R for Data Science https://r4ds.had.co.nz/index.html

Both of these resources are listed on the tidyverse website.

Once you’ve started using these, you’ll quickly need more reference info on tidyverse tools. Thankfully, these are extremely well documented with vignettes and examples. Many of the most commonly used data manipulation functions come from the package dplyr:

Introduction to dplyr https://dplyr.tidyverse.org/articles/dplyr.html

You’ll also want to plot data, and hence learn ggplot2:

Learning ggplot2 https://ggplot2.tidyverse.org/#learning-ggplot2

If you want to get started plotting quickly, you can find what you need here:

R Graphics Cookbook https://r-graphics.org/

Now that you’re writing code, you are aren’t going to want to stop and read books every time you need to look up how to do something. I don’t even know how to read anymore. One of the best things about modern R tools are the cheat sheets. Here is a centralized collection:

RStudio Cheatsheets https://www.rstudio.com/resources/cheatsheets/


Style

Writing code is not just about building a machine that processes data. Especially for scientific data analysis, code is also a precise description of your methodology. If others can read it, they can learn exactly what you did with your data. The challenge is making your code readable.

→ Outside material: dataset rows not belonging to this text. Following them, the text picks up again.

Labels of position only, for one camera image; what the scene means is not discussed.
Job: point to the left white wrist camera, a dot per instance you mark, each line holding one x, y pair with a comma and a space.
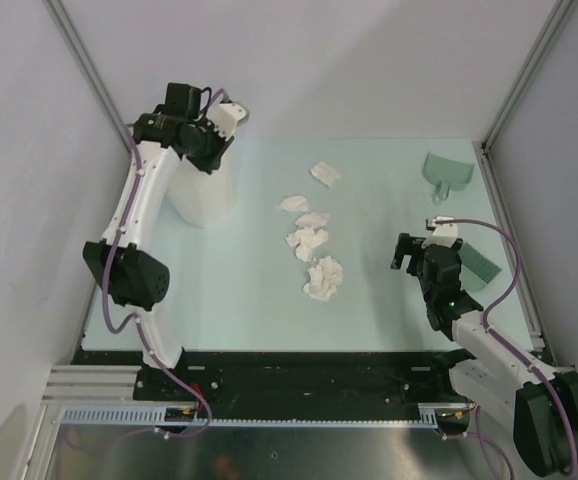
227, 117

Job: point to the left aluminium frame post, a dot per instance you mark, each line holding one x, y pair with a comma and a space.
74, 42

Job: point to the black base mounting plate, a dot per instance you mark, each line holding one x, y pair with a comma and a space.
309, 383

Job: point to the green hand brush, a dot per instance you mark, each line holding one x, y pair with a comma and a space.
477, 271

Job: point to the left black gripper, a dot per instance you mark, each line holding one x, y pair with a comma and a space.
221, 145

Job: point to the aluminium frame post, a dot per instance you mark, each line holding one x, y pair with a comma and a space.
544, 43
74, 42

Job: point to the right aluminium frame post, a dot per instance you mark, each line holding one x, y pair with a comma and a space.
544, 43

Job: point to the green plastic dustpan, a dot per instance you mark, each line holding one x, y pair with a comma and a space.
446, 175

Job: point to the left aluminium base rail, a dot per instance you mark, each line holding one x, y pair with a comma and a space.
69, 384

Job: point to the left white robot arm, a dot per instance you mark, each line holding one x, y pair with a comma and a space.
132, 280

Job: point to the white faceted waste bin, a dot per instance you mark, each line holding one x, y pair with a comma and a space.
202, 199

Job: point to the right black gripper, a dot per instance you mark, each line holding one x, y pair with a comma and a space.
408, 245

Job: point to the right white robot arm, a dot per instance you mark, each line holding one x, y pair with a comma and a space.
536, 401

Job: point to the grey slotted cable duct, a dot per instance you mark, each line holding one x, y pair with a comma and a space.
417, 416

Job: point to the large bottom paper scrap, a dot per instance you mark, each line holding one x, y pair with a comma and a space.
325, 275

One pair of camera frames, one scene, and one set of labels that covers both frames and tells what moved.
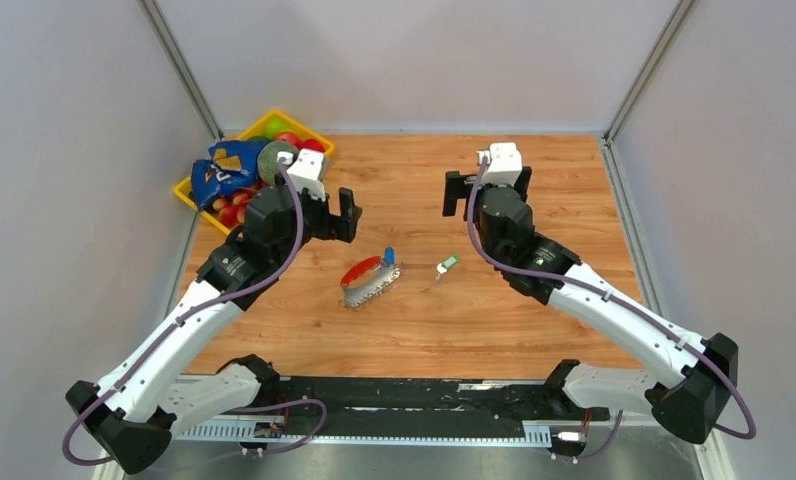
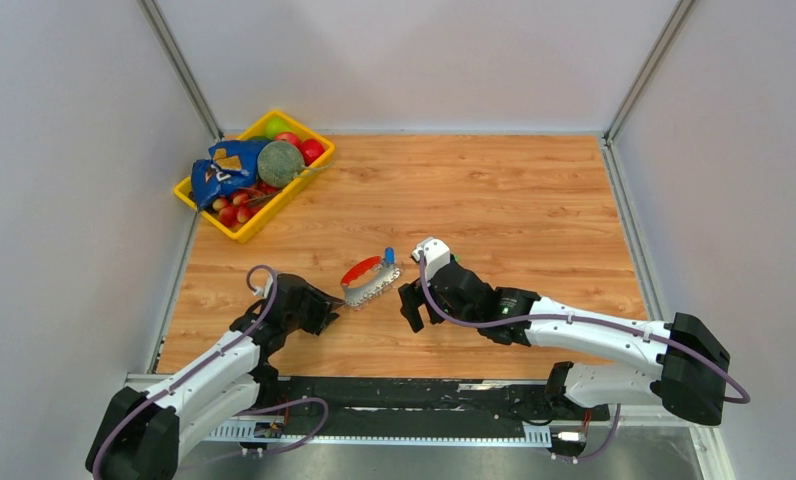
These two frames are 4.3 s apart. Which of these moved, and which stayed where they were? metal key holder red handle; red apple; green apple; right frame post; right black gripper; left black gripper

This is a major motivation behind using tidy data and tidyverse functions, but these won’t save you from writing unreadable code. You have infinite choices in naming and formatting things. For legibility and consistency, try to adhere to:

The tidyverse style guide https://style.tidyverse.org/


Statistics:

Do you want to get some basic descriptive statistics (mean, variance, etc)? Do you want to make some plots or fit a basic model?

R for Data Science, again, has you covered.

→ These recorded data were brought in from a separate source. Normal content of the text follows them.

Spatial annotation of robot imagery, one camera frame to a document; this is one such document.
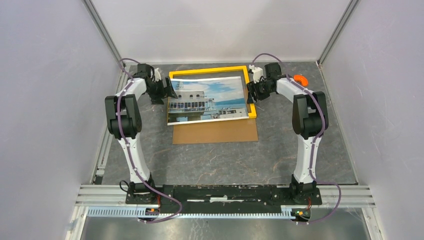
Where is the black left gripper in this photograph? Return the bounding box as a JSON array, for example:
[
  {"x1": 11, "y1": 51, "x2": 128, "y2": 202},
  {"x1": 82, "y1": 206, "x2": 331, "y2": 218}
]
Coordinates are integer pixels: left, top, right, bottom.
[{"x1": 145, "y1": 76, "x2": 178, "y2": 105}]

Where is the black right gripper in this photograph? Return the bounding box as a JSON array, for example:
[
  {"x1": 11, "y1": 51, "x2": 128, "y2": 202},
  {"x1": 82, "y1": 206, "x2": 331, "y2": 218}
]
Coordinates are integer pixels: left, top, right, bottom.
[{"x1": 246, "y1": 77, "x2": 273, "y2": 104}]

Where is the yellow picture frame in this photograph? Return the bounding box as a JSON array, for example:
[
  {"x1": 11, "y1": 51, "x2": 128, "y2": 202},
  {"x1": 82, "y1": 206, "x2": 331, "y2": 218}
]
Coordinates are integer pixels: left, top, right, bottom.
[{"x1": 169, "y1": 65, "x2": 257, "y2": 119}]

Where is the photo with backing board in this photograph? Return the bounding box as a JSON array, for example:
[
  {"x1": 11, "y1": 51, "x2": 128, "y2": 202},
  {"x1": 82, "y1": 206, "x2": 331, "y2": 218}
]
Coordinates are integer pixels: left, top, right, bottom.
[{"x1": 167, "y1": 76, "x2": 249, "y2": 126}]

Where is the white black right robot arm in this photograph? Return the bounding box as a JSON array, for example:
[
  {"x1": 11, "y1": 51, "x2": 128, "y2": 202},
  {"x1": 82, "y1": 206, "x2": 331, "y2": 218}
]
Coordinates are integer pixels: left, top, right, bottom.
[{"x1": 246, "y1": 62, "x2": 328, "y2": 204}]

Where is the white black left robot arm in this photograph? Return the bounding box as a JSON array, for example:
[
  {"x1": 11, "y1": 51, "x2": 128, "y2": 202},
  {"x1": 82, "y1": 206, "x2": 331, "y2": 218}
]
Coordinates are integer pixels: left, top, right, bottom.
[{"x1": 104, "y1": 63, "x2": 178, "y2": 204}]

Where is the brown backing board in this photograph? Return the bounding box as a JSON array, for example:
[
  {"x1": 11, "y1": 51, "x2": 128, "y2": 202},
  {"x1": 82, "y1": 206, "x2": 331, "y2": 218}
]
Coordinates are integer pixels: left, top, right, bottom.
[{"x1": 172, "y1": 118, "x2": 259, "y2": 145}]

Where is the orange curved plastic piece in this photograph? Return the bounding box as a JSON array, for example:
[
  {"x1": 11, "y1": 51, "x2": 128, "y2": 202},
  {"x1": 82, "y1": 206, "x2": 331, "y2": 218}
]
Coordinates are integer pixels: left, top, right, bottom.
[{"x1": 293, "y1": 74, "x2": 309, "y2": 87}]

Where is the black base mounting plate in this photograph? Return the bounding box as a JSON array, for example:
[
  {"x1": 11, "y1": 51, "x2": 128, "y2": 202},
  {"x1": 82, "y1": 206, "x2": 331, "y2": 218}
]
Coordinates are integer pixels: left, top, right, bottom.
[{"x1": 129, "y1": 184, "x2": 323, "y2": 214}]

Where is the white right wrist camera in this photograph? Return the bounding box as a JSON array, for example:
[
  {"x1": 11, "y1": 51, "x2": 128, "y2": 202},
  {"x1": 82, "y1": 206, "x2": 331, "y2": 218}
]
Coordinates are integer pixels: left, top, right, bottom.
[{"x1": 248, "y1": 64, "x2": 264, "y2": 84}]

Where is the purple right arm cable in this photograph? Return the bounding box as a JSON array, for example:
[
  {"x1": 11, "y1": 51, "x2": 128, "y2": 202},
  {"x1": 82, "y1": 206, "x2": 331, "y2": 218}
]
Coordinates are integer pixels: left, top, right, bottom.
[{"x1": 250, "y1": 52, "x2": 343, "y2": 226}]

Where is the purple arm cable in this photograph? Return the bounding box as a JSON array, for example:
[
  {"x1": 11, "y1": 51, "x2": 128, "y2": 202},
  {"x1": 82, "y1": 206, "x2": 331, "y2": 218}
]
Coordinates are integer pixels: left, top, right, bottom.
[
  {"x1": 250, "y1": 52, "x2": 343, "y2": 226},
  {"x1": 115, "y1": 58, "x2": 184, "y2": 225}
]

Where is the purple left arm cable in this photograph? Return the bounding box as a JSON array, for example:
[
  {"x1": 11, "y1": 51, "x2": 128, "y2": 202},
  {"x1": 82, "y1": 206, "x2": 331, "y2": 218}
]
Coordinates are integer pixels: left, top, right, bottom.
[{"x1": 115, "y1": 58, "x2": 184, "y2": 225}]

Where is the blue slotted cable duct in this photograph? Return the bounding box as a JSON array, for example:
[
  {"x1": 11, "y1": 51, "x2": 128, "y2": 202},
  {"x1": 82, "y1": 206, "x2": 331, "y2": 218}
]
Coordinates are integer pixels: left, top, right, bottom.
[{"x1": 87, "y1": 206, "x2": 295, "y2": 220}]

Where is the aluminium rail frame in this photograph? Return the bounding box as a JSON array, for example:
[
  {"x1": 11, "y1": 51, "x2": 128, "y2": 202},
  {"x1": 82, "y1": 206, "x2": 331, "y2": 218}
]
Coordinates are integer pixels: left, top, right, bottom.
[{"x1": 66, "y1": 0, "x2": 382, "y2": 240}]

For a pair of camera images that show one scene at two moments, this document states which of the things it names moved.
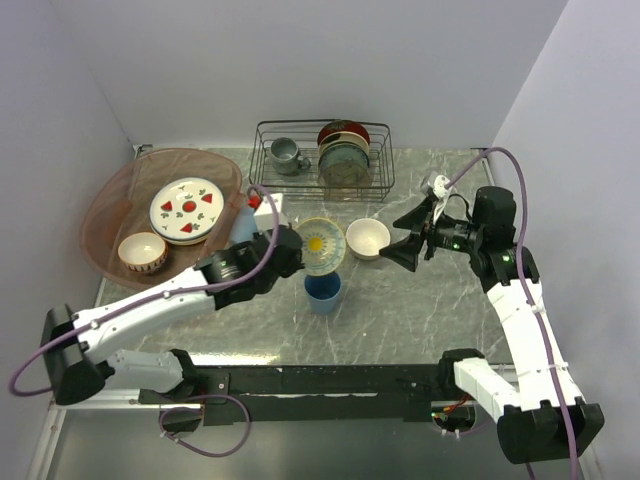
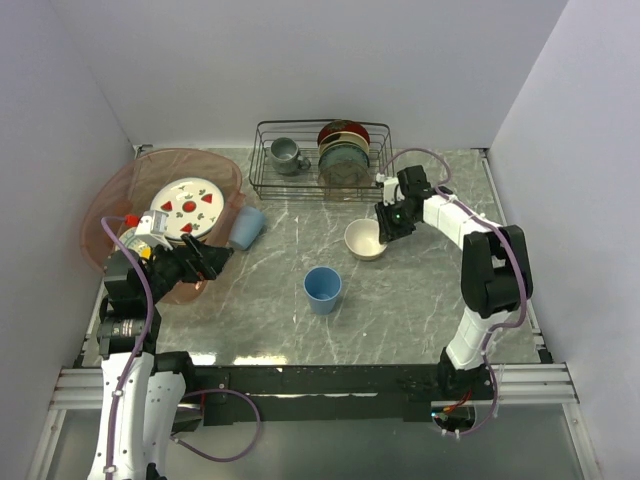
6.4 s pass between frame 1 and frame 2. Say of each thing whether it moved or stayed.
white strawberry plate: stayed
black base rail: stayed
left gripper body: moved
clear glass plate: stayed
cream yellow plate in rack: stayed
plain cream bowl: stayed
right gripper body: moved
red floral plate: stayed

Do you want to model your data for legit scientific use? Understand linear or logistic regression? Use (and actually understand) generalized additive models?

By far the best resource for statistical data analysis I’ve ever seen is Cosma Shalizi’s:

Advanced Data Analysis from an Elementary Point of View https://www.stat.cmu.edu/~cshalizi/ADAfaEPoV/ADAfaEPoV.pdf

Most texts either focus on the principles and theory of statistics, or the nitty gritty of data analysis code. This book stays focussed on the basics while also demonstrating everything with actual R code and plots. The one downside is that it uses base R instead of tidyverse stuff. However, once you are familiar with tidyverse stuff it is not hard to go between the two. The largest difference is in the base plot versus the tidy ggplot.

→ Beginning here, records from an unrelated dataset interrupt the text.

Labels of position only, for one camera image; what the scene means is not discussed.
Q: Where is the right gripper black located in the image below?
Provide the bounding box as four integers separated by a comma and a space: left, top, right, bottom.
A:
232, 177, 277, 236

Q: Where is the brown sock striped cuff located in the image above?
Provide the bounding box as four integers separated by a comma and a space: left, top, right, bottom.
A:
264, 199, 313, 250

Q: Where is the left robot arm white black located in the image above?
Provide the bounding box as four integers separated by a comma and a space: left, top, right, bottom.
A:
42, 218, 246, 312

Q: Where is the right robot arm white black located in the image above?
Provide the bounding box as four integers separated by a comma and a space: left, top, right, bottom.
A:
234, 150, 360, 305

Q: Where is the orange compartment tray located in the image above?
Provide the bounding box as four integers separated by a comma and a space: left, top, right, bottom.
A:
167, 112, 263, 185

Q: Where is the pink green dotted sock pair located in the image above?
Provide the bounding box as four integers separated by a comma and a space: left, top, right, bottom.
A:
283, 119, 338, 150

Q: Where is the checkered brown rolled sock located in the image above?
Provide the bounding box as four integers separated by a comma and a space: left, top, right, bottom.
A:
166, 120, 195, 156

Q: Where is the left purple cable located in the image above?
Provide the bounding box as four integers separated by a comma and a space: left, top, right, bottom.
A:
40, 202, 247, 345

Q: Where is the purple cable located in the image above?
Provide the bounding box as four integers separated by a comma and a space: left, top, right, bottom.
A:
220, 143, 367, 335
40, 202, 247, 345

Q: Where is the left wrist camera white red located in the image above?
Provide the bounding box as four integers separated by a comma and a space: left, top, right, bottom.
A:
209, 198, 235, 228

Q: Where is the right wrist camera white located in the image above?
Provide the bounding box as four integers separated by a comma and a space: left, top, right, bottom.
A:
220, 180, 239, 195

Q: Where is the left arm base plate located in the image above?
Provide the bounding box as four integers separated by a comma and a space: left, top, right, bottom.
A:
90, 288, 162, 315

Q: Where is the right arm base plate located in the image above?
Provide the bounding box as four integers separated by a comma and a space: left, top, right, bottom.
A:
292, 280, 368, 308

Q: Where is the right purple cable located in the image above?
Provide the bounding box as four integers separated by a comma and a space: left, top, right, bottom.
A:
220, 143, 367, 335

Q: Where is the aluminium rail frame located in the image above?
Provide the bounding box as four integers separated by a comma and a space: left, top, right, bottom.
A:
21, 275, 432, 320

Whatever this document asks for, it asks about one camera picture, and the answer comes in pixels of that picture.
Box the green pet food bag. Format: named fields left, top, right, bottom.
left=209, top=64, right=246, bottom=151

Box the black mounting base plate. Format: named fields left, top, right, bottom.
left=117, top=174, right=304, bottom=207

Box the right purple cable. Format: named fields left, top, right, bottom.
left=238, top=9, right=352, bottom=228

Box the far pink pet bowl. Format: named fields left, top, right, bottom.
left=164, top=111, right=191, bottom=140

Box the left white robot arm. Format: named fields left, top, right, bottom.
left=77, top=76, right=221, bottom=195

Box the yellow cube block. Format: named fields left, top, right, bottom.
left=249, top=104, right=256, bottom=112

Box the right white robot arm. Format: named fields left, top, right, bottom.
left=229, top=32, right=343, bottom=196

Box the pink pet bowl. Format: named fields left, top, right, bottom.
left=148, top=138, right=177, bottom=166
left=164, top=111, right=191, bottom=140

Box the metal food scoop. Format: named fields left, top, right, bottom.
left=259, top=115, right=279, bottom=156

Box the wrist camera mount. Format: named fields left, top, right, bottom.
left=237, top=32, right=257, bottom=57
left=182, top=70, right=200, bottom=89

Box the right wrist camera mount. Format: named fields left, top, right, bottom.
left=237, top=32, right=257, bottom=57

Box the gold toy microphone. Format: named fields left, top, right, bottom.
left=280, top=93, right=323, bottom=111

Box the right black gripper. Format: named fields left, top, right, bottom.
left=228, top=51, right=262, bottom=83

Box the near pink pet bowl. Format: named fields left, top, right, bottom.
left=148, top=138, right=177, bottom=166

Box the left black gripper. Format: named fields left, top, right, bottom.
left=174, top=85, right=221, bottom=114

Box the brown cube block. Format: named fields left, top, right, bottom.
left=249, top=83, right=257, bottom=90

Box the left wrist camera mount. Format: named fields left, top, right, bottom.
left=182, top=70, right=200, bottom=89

Some of the content in this book is probably not of interest. I certainly haven’t made it through the whole thing. So I’ll highlight some sections I’ve found particularly useful here:

  • 1.1 Regression: Predicting and Relating Quantitative Features
  • 2.4 Linear Regression Is Not the Philosopher’s Stone
  • 3 Model Evaluation
  • 8 Additive Models
  • 12 Generalized Linear Models and Generalized Additive Models

I think if you were to work through that whole book you would have a better statistics education than the majority of professional data scientists.


Spatial Data

Do you want to make maps? Do spatial statistics? Explore movements?

Spatial data comes in two forms: Vector and Raster.

  • Vector: This is data associated with precise coordinates. Think points, lines, gps fixes, roads.
  • Raster: This is gridded data that is mapped to a spatial surface. The data is in images, and each pixel of that image covers a general area rather than precise coordinates. Think satellite imagery or elevation models.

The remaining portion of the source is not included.